What you should do:
Repeat each record below exactly as it is written.

#####

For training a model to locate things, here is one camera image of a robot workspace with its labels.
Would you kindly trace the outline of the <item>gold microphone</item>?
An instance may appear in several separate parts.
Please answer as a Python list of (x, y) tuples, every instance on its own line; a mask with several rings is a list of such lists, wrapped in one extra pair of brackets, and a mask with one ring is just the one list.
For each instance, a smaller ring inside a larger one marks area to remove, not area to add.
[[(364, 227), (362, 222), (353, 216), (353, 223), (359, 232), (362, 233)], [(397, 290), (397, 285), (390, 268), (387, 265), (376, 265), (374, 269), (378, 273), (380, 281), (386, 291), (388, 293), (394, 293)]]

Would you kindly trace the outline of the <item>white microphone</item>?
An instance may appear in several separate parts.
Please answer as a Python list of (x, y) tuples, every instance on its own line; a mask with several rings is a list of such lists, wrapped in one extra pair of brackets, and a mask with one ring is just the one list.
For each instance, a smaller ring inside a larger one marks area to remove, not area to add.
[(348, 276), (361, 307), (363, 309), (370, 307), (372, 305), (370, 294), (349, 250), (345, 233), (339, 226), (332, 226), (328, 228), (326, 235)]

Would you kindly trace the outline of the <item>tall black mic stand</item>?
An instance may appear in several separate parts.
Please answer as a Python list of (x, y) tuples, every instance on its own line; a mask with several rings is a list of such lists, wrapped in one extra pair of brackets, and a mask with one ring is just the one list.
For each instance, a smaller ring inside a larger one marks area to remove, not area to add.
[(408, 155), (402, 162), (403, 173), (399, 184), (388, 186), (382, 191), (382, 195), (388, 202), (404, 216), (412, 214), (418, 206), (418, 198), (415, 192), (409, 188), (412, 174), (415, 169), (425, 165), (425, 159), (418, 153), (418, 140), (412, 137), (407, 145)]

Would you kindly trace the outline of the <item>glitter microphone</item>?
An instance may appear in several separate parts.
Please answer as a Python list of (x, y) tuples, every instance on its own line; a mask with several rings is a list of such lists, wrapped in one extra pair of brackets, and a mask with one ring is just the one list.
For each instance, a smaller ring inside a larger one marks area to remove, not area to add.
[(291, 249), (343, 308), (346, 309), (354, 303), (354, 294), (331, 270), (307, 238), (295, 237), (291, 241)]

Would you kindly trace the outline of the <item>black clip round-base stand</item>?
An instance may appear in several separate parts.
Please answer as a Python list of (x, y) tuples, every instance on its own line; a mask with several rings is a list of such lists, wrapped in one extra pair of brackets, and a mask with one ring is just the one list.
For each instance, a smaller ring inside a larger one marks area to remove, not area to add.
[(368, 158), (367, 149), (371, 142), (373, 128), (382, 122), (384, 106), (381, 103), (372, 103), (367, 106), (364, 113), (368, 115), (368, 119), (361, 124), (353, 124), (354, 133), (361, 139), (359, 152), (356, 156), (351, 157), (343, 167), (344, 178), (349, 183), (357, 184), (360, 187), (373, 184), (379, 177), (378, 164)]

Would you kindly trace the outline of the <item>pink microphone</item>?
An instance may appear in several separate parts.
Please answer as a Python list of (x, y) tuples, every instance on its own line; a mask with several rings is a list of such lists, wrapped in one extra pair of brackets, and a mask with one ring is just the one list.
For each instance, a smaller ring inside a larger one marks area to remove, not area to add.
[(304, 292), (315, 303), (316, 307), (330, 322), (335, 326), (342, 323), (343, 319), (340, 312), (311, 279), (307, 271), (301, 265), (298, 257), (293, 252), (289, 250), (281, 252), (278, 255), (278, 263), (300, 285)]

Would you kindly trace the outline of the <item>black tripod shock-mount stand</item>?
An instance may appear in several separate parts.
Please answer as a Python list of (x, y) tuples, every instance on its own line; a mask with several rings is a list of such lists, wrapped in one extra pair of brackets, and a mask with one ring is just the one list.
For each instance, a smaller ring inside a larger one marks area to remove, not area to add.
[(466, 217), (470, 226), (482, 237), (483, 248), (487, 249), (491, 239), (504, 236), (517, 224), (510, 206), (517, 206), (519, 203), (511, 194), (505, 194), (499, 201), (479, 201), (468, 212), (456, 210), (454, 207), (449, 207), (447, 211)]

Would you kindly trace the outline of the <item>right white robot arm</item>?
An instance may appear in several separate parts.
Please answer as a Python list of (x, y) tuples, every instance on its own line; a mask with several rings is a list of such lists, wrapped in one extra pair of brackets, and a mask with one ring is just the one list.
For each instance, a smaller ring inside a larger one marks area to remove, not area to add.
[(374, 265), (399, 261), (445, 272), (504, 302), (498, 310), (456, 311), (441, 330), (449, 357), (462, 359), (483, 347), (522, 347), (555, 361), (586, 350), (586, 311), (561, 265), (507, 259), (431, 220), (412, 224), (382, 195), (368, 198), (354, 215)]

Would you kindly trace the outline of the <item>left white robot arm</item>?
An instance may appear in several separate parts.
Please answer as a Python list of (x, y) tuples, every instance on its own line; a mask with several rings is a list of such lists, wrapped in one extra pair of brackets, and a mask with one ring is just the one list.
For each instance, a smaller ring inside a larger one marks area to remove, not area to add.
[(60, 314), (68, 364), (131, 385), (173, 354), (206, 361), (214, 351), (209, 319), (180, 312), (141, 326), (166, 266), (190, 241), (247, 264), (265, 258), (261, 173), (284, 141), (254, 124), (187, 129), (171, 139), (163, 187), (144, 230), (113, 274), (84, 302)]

#####

Finished exercise:
For training a model to locate things, here is one camera image of a robot workspace with its labels.
Would you kindly trace the outline of the <item>gold microphone</item>?
An instance may appear in several separate parts.
Please answer as a Python list of (x, y) tuples, every instance on its own line; a mask with several rings is a list of such lists, wrapped in one extra pair of brackets, and a mask with one ring is just the one list.
For each instance, a smaller ring inside a larger one marks area to remove, not area to add.
[[(364, 227), (362, 222), (353, 216), (353, 223), (359, 232), (362, 233)], [(397, 290), (397, 285), (390, 268), (387, 265), (376, 265), (374, 269), (378, 273), (380, 281), (386, 291), (388, 293), (394, 293)]]

Would you kindly trace the outline of the <item>white microphone</item>?
An instance may appear in several separate parts.
Please answer as a Python list of (x, y) tuples, every instance on its own line; a mask with several rings is a list of such lists, wrapped in one extra pair of brackets, and a mask with one ring is just the one list.
For each instance, a smaller ring inside a larger one marks area to remove, not area to add.
[(348, 276), (361, 307), (363, 309), (370, 307), (372, 305), (370, 294), (349, 250), (345, 233), (339, 226), (332, 226), (328, 228), (326, 235)]

Would you kindly trace the outline of the <item>tall black mic stand</item>?
An instance may appear in several separate parts.
Please answer as a Python list of (x, y) tuples, every instance on its own line; a mask with several rings is a list of such lists, wrapped in one extra pair of brackets, and a mask with one ring is just the one list.
For each instance, a smaller ring inside a larger one marks area to remove, not area to add.
[(408, 155), (402, 162), (403, 173), (399, 184), (388, 186), (382, 191), (382, 195), (388, 202), (404, 216), (412, 214), (418, 206), (418, 198), (415, 192), (409, 188), (412, 174), (415, 169), (425, 165), (425, 159), (418, 153), (418, 140), (412, 137), (407, 145)]

Would you kindly trace the outline of the <item>glitter microphone</item>?
An instance may appear in several separate parts.
Please answer as a Python list of (x, y) tuples, every instance on its own line; a mask with several rings is a list of such lists, wrapped in one extra pair of brackets, and a mask with one ring is just the one list.
For each instance, a smaller ring inside a larger one marks area to remove, not area to add.
[(291, 249), (343, 308), (346, 309), (354, 303), (354, 294), (331, 270), (307, 238), (295, 237), (291, 241)]

Would you kindly trace the outline of the <item>black clip round-base stand</item>?
An instance may appear in several separate parts.
Please answer as a Python list of (x, y) tuples, every instance on its own line; a mask with several rings is a list of such lists, wrapped in one extra pair of brackets, and a mask with one ring is just the one list.
For each instance, a smaller ring inside a larger one marks area to remove, not area to add.
[(368, 158), (367, 149), (371, 142), (373, 128), (382, 122), (384, 106), (381, 103), (372, 103), (367, 106), (364, 113), (368, 115), (368, 119), (361, 124), (353, 124), (354, 133), (361, 139), (359, 152), (356, 156), (351, 157), (343, 167), (344, 178), (349, 183), (357, 184), (360, 187), (373, 184), (379, 177), (378, 164)]

Would you kindly trace the outline of the <item>pink microphone</item>?
An instance may appear in several separate parts.
Please answer as a Python list of (x, y) tuples, every instance on its own line; a mask with several rings is a list of such lists, wrapped in one extra pair of brackets, and a mask with one ring is just the one list.
For each instance, a smaller ring inside a larger one marks area to remove, not area to add.
[(304, 292), (315, 303), (316, 307), (330, 322), (335, 326), (342, 323), (343, 319), (340, 312), (311, 279), (307, 271), (301, 265), (298, 257), (293, 252), (289, 250), (281, 252), (278, 255), (278, 263), (300, 285)]

Would you kindly trace the outline of the <item>black tripod shock-mount stand</item>?
An instance may appear in several separate parts.
Please answer as a Python list of (x, y) tuples, every instance on its own line; a mask with several rings is a list of such lists, wrapped in one extra pair of brackets, and a mask with one ring is just the one list.
For each instance, a smaller ring inside a larger one marks area to remove, not area to add.
[(466, 217), (470, 226), (482, 237), (483, 248), (487, 249), (491, 239), (504, 236), (517, 224), (510, 206), (517, 206), (519, 203), (511, 194), (505, 194), (499, 201), (479, 201), (468, 212), (456, 210), (454, 207), (449, 207), (447, 211)]

Would you kindly trace the outline of the <item>right white robot arm</item>?
An instance may appear in several separate parts.
Please answer as a Python list of (x, y) tuples, every instance on its own line; a mask with several rings is a list of such lists, wrapped in one extra pair of brackets, and a mask with one ring is just the one list.
For each instance, a smaller ring inside a larger one marks area to remove, not area to add.
[(374, 265), (399, 261), (445, 272), (504, 302), (498, 310), (456, 311), (441, 330), (449, 357), (462, 359), (483, 347), (522, 347), (555, 361), (586, 350), (586, 311), (561, 265), (507, 259), (431, 220), (412, 224), (382, 195), (368, 198), (354, 215)]

Would you kindly trace the outline of the <item>left white robot arm</item>?
An instance may appear in several separate parts.
Please answer as a Python list of (x, y) tuples, every instance on its own line; a mask with several rings is a list of such lists, wrapped in one extra pair of brackets, and a mask with one ring is just the one list.
For each instance, a smaller ring inside a larger one marks area to remove, not area to add.
[(60, 314), (68, 364), (131, 385), (173, 354), (206, 361), (214, 351), (209, 319), (180, 312), (141, 326), (166, 266), (190, 241), (247, 264), (265, 258), (261, 173), (284, 141), (254, 124), (187, 129), (171, 139), (163, 187), (144, 230), (113, 274), (84, 302)]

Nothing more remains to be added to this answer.